Published on July 19, 2007 | Email this article

The National Football League has passed a new rule that requires photographers at the games to sport red vests that have the Canon and Reebok logos on them.

The news has editors and photography directors hopping mad, writes News Photographer magazine, a publication of the National Press Photographers Association.

“The NFL is an organization that strictly controls the presence of any non-sponsor logos (remember quarterback Jim McMahon and his [banned] Adidas headband?). Therefore the inclusion of sponsors’ logos on the photographers’ vests can only be seen as a deliberate decision to give the companies added exposure. But the vast expanse of the NFL stadiums, and the army of workers staffing the games, provide an endless supply of opportunities to promote the NFL’s sponsors without having to resort to forcing working journalists to unwillingly – and unethically – serve as advertising tools,” said NPPA president Tony Overman.

Larry Roberts, assistant managing editor for photography for The Pittsburgh Post-Gazette, calls the move “a blatant attempt to make our professional sports photographers into another arm of the NFL media monster.”

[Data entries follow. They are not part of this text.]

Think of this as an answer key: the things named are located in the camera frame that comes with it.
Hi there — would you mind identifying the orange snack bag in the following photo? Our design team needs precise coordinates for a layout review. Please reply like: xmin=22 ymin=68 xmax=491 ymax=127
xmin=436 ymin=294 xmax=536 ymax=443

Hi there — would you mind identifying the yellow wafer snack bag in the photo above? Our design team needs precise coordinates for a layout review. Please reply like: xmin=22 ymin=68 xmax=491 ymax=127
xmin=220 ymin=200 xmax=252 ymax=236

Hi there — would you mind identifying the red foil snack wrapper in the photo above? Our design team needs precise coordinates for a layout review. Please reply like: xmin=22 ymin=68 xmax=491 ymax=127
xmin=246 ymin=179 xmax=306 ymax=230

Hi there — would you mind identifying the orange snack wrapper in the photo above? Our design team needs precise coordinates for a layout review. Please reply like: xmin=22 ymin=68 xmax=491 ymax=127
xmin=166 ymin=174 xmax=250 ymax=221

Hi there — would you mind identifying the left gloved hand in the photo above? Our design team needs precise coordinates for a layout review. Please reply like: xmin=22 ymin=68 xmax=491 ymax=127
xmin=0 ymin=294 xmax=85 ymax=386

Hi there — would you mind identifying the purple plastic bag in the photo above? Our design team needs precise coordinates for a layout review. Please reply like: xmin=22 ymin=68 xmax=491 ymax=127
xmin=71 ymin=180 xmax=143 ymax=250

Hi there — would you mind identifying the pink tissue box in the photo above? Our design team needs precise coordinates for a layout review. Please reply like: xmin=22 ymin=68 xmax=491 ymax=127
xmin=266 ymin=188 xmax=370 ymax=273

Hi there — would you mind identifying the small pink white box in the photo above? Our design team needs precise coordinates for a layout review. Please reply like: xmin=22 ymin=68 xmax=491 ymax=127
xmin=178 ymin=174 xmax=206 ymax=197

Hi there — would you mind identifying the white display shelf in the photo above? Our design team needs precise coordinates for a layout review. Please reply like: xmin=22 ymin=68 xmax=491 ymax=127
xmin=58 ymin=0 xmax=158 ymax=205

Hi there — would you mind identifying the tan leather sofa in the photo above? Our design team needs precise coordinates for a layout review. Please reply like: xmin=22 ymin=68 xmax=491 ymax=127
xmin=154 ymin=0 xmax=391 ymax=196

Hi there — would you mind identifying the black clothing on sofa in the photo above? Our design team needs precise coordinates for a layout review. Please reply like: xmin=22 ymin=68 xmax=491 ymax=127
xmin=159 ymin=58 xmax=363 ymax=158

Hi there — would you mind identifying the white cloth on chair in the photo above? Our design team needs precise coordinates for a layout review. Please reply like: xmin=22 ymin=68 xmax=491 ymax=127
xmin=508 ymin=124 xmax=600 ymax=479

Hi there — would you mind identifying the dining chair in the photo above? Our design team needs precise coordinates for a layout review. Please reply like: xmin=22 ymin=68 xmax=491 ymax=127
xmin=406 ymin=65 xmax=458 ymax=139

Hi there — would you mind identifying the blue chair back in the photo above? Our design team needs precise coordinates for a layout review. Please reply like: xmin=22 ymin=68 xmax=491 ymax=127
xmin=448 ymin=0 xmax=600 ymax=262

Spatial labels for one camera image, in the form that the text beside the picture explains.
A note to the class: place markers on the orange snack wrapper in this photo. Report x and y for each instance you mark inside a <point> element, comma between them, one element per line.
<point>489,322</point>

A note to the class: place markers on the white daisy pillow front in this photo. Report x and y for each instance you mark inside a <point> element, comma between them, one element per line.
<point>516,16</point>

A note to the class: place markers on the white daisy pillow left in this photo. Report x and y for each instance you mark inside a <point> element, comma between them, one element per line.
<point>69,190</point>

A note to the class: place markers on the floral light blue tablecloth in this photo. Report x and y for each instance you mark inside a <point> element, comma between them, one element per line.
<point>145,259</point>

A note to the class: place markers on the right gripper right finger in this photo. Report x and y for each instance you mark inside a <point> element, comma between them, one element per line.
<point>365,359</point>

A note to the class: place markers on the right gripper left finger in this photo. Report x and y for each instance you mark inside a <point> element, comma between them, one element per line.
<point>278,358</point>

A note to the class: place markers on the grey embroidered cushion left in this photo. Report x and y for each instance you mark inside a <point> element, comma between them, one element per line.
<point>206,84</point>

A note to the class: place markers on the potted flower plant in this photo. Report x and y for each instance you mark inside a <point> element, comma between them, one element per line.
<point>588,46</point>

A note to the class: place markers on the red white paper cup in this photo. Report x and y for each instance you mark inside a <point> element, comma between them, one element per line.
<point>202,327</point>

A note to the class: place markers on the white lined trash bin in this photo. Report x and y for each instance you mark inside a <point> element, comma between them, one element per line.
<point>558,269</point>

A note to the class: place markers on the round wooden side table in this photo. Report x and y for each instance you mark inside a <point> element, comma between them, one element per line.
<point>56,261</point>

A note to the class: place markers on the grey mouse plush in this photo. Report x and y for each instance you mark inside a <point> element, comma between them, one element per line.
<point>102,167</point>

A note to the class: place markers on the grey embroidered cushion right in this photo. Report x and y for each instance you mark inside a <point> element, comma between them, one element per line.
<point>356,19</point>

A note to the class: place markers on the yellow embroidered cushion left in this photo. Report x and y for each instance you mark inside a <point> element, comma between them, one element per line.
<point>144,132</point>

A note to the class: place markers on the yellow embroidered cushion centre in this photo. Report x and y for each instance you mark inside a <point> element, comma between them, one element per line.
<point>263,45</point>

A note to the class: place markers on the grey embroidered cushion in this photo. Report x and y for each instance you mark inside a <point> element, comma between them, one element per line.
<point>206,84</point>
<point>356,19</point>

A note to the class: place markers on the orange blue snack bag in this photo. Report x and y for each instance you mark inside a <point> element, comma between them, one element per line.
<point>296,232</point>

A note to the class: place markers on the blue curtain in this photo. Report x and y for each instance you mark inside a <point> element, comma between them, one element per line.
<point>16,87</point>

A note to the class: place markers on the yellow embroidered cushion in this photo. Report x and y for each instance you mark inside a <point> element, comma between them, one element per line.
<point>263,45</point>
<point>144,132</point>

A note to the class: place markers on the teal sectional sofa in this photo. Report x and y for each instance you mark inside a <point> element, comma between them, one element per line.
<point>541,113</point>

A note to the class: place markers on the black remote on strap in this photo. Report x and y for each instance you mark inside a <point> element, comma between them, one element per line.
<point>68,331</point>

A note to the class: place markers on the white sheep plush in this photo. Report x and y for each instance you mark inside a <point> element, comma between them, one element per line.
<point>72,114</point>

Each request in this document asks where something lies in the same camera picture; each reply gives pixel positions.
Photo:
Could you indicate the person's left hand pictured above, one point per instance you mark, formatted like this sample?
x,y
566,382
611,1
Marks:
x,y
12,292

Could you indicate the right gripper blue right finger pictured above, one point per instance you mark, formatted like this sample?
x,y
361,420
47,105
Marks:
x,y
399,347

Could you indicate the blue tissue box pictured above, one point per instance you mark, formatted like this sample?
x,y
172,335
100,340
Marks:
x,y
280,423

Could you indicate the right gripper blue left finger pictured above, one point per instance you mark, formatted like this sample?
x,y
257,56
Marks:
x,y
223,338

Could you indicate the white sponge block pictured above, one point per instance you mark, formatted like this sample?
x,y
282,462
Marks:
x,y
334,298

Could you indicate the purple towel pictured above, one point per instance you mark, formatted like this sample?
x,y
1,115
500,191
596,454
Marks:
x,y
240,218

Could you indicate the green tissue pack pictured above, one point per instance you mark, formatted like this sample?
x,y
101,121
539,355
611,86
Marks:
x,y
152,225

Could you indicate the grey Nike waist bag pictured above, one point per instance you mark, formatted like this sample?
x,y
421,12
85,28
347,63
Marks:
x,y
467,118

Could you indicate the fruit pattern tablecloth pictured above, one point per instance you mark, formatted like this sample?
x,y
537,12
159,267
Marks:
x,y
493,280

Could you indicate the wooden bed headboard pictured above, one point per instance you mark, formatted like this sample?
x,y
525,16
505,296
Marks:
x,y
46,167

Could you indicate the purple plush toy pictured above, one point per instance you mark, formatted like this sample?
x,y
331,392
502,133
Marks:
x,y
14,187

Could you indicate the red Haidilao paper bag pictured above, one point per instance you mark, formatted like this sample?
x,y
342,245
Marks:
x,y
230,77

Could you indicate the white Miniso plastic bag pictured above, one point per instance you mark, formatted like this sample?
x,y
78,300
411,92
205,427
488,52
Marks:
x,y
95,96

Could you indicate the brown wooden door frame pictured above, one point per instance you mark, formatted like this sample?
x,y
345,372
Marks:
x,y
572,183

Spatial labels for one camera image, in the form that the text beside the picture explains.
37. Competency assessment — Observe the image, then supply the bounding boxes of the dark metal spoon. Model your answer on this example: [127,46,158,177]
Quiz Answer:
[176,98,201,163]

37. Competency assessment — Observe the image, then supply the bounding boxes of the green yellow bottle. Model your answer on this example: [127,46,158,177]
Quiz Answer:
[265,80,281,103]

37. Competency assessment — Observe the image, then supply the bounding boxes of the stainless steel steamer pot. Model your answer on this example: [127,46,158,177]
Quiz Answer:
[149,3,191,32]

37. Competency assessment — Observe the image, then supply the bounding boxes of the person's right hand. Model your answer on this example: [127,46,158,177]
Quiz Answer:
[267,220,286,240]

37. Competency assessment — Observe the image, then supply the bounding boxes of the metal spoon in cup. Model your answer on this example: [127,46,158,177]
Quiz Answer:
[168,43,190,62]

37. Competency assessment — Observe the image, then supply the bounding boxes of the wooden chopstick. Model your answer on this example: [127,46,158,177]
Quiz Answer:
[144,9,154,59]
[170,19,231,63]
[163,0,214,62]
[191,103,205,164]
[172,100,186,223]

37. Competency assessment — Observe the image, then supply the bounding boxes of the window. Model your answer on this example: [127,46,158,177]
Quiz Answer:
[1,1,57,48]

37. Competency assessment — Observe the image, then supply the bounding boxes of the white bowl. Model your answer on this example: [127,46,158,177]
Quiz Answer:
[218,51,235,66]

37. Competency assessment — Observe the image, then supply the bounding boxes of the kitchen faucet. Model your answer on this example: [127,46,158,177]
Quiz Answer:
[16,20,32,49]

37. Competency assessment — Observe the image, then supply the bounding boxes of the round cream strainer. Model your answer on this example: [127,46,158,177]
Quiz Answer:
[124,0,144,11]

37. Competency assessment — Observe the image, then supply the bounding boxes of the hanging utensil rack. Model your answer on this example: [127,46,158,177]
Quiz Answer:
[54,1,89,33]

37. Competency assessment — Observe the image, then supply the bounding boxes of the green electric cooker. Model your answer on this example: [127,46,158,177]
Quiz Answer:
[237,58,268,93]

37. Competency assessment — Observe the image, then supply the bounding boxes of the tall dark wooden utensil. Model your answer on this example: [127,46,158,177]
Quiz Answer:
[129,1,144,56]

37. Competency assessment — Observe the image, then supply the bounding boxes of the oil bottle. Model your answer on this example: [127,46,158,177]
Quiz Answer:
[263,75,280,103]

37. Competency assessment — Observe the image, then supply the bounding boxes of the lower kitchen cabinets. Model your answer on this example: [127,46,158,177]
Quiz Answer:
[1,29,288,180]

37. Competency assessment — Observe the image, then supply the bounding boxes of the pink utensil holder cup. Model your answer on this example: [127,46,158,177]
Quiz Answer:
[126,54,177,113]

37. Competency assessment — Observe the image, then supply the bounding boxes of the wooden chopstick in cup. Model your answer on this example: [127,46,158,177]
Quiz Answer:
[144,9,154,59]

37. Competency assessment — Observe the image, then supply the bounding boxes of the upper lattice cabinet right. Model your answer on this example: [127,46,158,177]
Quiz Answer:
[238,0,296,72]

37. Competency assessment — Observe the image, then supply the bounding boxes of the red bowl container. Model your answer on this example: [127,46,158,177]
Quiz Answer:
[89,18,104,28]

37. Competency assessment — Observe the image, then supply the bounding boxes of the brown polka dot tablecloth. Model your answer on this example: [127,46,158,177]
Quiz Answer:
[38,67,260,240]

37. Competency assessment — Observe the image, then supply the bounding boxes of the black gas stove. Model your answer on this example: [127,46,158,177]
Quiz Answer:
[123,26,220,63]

“...I am fully against my staffers being used as billboards for companies which we may or may not support. The Post-Gazette, as a paper, uses Nikon equipment. I am sure Canon will love seeing their name behind a Nikon…. Or, will we now be prohibited from covering NFL events if we do not use Canon cameras?”

Canon Inc. is an official NFL sponsor, and Reebok is owned by Adidas AG, and is an NFL league licensee that makes clothing and merchandise with NFL logos on them. An article in the Wall Street Journal says that neither entity, however, paid specifically to have their logos on the vests.

And, while it’s an “alarming” development, according to Alex Marvez, president of the Pro Football Writers Association and a South Florida Sun-Sentinel reporter, reporters are learning that they must pick their battles when it comes to press access to and coverage of major sporting events.